Functional Order: Fi-Se-Ni-Te

Milo’s strong sense of ethical judgments, based on what is right and wrong, drives every decision he makes, from his desire to protect and save Cassia to his refusal to ride off and leave her to face the consequences of him stealing the horse out of the barn. She urges him to save himself, and he thinks instantly “What will become of you?” He persists in making emotional decisions, throughout the events that follow – choosing time and again to try and save her, at great personal cost to himself, when he might have escaped a dozen times. He forms a quick attachment to her on an emotional level that sustains him. Milo has a pragmatic lower Te. When faced with certain death in the arena, he chooses someone to persuade to help him mount a resistance, by motivating all the chained up gladiators to fight together. (All so that he can throw a spear at the man he most hates.) He also decides to end a horse’s suffering by putting it out of its misery, and does so in a compassionate way.

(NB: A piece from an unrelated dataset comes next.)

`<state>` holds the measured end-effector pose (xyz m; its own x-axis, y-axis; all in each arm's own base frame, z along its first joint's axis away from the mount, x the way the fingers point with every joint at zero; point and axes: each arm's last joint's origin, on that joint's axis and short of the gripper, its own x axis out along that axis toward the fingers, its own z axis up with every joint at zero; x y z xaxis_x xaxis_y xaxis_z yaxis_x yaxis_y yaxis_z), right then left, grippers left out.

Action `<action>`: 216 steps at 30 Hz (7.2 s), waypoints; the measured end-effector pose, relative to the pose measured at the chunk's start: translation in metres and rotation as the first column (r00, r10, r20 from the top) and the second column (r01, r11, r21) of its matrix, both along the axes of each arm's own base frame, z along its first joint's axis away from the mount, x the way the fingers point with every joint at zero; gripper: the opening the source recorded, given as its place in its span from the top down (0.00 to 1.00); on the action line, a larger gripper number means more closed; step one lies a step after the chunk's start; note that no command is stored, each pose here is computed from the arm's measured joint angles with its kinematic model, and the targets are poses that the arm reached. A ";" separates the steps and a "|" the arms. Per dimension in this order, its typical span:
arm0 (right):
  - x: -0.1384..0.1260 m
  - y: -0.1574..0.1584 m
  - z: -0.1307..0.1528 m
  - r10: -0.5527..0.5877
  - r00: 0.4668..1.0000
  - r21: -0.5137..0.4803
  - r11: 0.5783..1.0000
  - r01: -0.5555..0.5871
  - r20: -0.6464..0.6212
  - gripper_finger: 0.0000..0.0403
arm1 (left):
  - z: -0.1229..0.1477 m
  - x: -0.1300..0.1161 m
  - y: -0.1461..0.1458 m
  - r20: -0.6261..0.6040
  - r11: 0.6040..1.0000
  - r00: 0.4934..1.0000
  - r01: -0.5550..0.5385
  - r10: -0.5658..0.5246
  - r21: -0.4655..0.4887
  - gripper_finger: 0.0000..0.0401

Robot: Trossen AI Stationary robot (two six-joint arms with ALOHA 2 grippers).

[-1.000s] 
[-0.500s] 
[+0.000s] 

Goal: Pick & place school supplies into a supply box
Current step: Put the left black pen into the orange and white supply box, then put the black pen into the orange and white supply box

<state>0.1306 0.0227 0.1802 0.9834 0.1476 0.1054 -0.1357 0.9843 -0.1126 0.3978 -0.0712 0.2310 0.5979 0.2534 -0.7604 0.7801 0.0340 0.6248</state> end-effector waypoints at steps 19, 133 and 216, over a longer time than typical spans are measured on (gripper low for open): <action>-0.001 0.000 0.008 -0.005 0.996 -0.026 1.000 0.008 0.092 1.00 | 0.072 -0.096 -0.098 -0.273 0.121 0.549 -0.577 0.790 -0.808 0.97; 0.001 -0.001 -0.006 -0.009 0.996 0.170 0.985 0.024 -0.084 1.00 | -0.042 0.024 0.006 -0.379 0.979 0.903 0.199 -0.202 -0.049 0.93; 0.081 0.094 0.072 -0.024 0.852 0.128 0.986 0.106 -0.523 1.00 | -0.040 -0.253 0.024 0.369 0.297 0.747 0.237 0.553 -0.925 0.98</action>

Milo’s primary drive is revenge for the deaths of his families and he is not particularly concerned with “how” he will make this happen. He just knows that somehow… he will. He is extremely aware of the possibilities in his external environment, and uses them to his advantage in all his fights. He steals horses, snaps chains, slices through gladiators, and very nearly kills the senator with a spear. He is quick to leap into action, for immediate results. He remembers his past intently, but prefers to focus on the facts of it. He can be impulsive, which leads him into punishment on several occasions (riding away with Cassia for fun, snapping the Roman eagle and threatening the senator with it). His Ni shows up in gut instinct. Milo uses it to read people, he uses it to grasp how to calm down horses, and to get a feeling that things are not what they seem. He warns Atticus that Rome will never allow him to leave victorious – and he is right. He senses the intentions of the senator before he reveals them. He also feels a mystical kinship toward horses, as if he can understand them, and forms that same bond with Cassia.

Enneagram: 9w8 sp/so

Milo has “gone to sleep” to himself, in the sense that he merely exists as a motivation for revenge… he manages to numb himself to the horrible things he must do in the arena (killing people) in order to stay alive long enough to avenge his loved ones. But given the chance to be true to himself, we see him for the compassionate man he is – one willing to put a horse out of its misery rather than let it suffer, to take a whipping for a woman he barely knows, because he lied to protect her, and who would risk anything to help and protect and save her when all hell breaks loose in Pompeii. Milo puts her first in his thoughts (he cannot run away, they would punish her for letting him go). At first, he doesn’t align himself with anyone, as a method of self-protection, but then makes friends. His 8 wing comes out in aggression – he can be ruthless in the arena, he has a violent temper when roused, he throws a spear at the senator though he knows it will earn him punishment, and has no problem physically beating people up.